### Required work
Where the word "parts" shows up in a line below, that line is counted. State how many lines are counted, without any other words.

___ Dataset

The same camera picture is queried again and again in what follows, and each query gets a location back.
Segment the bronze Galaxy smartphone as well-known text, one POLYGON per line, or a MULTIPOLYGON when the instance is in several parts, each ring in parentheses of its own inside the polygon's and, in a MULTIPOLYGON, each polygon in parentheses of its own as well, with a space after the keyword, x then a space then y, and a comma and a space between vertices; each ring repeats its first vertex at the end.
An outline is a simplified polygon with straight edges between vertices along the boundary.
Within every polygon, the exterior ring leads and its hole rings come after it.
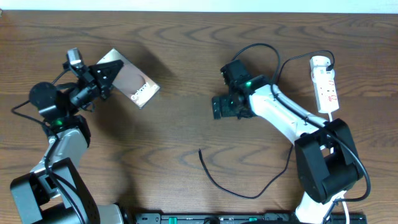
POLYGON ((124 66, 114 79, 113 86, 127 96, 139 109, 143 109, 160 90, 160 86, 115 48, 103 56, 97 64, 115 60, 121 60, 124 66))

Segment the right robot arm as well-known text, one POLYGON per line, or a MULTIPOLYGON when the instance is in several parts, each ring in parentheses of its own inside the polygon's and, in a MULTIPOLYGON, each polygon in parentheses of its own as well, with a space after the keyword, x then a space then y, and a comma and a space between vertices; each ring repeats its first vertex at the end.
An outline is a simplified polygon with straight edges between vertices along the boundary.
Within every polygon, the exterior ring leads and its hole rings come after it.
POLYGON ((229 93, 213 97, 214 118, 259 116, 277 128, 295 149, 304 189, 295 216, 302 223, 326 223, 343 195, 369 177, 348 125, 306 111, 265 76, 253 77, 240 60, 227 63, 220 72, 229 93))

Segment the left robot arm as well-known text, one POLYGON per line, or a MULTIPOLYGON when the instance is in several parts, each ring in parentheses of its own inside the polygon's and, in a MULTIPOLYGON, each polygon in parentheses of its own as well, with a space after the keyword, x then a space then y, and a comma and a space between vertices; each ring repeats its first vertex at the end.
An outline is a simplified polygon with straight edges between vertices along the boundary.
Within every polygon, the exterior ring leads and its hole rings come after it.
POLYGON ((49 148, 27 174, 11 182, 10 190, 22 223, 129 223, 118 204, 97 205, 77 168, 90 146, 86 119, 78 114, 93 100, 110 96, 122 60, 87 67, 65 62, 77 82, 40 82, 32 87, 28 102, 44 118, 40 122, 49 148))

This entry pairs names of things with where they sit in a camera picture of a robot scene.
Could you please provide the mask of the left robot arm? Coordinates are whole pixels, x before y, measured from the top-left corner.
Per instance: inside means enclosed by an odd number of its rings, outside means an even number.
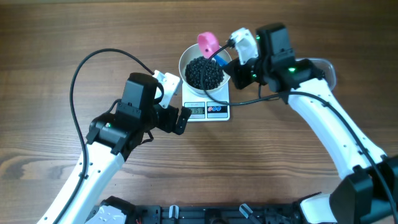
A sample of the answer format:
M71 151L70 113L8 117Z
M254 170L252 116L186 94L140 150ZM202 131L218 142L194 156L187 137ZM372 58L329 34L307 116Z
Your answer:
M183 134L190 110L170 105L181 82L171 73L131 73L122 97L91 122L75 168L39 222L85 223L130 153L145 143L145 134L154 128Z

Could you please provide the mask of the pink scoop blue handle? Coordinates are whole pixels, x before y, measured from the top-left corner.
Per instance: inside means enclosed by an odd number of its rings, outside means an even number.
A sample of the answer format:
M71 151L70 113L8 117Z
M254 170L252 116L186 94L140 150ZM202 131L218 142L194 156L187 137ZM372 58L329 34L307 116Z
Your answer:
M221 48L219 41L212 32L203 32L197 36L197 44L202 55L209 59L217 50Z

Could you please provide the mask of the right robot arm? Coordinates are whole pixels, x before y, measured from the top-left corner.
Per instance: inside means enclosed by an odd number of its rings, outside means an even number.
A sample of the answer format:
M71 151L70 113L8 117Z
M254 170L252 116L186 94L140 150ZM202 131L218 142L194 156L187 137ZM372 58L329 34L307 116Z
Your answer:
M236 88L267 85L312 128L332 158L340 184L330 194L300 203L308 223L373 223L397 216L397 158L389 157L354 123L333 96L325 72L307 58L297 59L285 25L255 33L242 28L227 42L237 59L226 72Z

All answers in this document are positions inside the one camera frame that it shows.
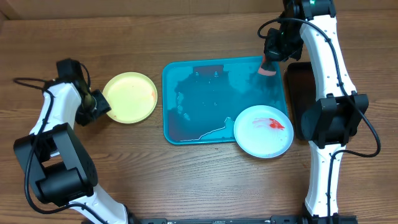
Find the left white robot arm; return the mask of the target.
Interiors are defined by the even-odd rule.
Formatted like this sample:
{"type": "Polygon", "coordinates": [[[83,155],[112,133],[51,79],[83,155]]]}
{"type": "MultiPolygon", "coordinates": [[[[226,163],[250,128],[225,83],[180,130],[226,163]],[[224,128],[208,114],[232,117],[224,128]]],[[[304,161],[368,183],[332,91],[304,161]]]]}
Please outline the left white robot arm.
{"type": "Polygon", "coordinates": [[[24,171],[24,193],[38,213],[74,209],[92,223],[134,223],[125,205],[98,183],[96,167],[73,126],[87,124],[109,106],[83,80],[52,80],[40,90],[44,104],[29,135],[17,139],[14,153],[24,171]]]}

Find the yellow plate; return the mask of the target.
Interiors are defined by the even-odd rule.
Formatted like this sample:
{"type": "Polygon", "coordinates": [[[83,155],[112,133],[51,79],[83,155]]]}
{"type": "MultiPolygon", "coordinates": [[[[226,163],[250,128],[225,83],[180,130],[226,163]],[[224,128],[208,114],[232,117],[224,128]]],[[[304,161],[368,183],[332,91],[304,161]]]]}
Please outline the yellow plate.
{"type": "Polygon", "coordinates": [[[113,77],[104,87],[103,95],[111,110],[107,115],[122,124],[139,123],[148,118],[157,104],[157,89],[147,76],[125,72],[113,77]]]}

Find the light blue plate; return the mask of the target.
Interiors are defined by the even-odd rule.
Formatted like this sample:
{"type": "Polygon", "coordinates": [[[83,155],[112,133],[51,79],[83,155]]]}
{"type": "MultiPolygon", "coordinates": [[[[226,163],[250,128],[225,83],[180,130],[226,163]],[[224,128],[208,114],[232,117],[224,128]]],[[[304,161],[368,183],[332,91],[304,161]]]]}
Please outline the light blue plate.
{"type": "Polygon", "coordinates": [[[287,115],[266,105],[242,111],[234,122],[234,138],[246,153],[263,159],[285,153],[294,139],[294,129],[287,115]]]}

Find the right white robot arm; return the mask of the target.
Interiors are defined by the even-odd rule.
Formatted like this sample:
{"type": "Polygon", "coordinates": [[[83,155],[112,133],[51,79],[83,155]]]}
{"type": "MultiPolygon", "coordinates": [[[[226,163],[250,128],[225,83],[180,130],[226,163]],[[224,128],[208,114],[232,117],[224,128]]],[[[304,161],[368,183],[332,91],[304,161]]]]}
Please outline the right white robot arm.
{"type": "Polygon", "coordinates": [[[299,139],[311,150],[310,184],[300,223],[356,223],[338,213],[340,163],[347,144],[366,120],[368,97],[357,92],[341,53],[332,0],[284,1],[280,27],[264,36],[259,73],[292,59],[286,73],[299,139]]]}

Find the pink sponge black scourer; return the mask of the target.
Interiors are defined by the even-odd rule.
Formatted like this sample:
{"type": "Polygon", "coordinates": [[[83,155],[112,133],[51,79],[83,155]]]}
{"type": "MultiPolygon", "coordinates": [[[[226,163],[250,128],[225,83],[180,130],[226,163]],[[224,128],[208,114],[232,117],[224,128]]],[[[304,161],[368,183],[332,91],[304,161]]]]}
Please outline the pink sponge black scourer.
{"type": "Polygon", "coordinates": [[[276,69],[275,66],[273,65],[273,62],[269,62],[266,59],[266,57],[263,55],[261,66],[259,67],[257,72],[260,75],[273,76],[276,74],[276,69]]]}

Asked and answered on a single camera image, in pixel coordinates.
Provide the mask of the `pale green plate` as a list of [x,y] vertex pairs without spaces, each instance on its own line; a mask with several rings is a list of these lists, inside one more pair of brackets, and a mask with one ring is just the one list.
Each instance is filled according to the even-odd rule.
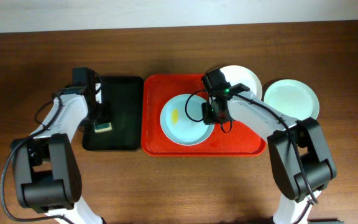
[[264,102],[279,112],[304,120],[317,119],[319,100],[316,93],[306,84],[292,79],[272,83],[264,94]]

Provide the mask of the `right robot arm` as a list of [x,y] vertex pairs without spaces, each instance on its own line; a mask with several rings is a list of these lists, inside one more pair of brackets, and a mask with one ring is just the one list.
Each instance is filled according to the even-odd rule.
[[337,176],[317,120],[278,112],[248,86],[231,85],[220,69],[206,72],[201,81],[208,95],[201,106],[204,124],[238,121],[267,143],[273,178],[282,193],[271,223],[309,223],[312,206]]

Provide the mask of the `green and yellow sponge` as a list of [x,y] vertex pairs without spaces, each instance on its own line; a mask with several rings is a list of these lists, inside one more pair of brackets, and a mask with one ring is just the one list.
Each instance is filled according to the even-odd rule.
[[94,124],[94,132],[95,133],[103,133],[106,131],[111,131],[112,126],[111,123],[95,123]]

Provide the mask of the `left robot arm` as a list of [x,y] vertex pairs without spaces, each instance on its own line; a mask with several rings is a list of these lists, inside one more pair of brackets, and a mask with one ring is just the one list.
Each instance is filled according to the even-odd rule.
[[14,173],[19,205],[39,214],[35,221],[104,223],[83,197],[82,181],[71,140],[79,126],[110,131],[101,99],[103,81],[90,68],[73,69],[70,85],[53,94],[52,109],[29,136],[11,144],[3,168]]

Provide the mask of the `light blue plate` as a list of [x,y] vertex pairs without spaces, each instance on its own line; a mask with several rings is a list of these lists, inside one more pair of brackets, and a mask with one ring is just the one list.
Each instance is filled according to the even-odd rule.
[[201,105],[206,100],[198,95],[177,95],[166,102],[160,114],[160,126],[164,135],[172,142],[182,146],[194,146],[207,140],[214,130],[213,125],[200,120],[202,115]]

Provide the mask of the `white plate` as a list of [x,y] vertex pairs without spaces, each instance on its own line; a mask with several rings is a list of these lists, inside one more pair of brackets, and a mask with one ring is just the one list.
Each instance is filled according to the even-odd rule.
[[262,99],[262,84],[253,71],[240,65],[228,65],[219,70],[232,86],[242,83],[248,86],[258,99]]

______
___ Dataset

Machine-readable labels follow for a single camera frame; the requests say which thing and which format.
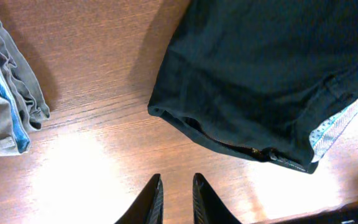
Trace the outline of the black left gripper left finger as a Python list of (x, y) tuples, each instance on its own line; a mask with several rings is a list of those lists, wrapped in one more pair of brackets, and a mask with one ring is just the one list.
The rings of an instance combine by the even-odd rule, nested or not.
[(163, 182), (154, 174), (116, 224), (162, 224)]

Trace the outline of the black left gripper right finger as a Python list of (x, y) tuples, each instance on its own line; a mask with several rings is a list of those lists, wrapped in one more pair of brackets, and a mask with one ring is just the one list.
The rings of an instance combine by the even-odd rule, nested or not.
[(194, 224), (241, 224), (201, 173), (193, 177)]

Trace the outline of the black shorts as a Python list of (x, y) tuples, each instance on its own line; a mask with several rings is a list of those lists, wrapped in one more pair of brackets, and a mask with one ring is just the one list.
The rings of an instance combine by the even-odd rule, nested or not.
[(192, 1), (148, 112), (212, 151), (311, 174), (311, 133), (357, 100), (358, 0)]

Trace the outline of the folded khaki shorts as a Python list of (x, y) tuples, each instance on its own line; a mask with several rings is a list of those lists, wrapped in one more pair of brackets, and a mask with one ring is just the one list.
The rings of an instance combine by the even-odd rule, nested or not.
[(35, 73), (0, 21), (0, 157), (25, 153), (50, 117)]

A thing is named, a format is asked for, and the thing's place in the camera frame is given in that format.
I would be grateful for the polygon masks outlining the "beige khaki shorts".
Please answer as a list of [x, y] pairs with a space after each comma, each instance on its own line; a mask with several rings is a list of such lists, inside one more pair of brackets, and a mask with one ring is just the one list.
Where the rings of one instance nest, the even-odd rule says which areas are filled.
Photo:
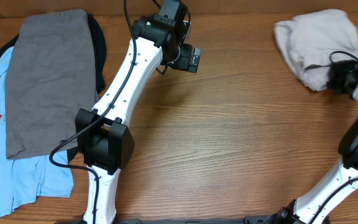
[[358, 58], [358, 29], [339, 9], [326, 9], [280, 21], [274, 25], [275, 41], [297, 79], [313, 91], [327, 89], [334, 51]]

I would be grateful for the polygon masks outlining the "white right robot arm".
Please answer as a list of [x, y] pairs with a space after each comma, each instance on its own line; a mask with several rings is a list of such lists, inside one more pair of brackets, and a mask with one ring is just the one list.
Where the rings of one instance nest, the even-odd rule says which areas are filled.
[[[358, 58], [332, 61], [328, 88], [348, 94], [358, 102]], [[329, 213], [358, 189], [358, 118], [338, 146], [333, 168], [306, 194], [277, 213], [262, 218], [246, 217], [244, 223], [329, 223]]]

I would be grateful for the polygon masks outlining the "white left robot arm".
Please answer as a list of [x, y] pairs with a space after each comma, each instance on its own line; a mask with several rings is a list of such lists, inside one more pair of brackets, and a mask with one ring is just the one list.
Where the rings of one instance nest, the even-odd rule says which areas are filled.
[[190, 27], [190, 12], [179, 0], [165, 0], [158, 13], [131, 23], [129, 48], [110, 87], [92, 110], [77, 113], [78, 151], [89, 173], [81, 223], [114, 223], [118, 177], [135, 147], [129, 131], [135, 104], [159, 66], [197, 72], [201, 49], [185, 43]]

______
___ Dataset

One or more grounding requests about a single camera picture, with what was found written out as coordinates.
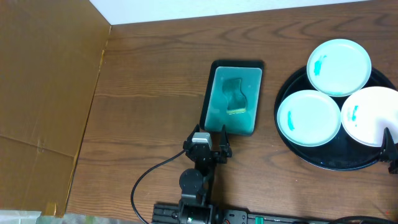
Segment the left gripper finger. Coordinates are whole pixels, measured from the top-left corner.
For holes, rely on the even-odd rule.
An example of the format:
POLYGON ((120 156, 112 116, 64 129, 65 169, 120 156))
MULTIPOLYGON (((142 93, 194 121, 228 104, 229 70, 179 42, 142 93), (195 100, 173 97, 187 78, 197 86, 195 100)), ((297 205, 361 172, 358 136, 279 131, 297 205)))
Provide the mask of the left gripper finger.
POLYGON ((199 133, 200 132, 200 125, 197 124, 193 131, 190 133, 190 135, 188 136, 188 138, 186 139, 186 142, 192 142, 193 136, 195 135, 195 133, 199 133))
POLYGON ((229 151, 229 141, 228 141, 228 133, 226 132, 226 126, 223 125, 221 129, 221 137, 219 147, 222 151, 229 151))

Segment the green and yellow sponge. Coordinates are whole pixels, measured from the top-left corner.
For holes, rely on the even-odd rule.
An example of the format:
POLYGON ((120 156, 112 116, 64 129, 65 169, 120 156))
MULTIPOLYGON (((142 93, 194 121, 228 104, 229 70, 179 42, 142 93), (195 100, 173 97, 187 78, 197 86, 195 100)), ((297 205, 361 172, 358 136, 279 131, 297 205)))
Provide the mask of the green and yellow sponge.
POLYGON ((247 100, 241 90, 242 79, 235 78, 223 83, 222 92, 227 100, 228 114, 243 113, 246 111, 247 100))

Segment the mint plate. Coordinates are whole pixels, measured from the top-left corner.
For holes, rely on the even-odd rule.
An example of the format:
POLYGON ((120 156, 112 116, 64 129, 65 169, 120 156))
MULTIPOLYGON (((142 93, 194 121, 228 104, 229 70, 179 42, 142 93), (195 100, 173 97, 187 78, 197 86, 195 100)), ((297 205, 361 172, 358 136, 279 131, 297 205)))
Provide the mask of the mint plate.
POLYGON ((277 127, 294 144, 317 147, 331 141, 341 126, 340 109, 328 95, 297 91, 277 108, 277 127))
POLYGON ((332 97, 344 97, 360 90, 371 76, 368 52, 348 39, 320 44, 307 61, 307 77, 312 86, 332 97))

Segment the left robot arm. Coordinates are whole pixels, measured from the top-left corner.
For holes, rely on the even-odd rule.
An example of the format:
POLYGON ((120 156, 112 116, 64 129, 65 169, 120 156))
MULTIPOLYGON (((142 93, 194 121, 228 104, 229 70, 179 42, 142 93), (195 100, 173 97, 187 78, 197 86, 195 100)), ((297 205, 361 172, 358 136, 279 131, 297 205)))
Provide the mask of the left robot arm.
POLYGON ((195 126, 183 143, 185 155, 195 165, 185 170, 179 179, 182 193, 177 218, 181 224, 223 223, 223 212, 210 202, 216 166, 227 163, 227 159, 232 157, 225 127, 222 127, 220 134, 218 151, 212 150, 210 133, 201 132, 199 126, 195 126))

______

### Written solution
3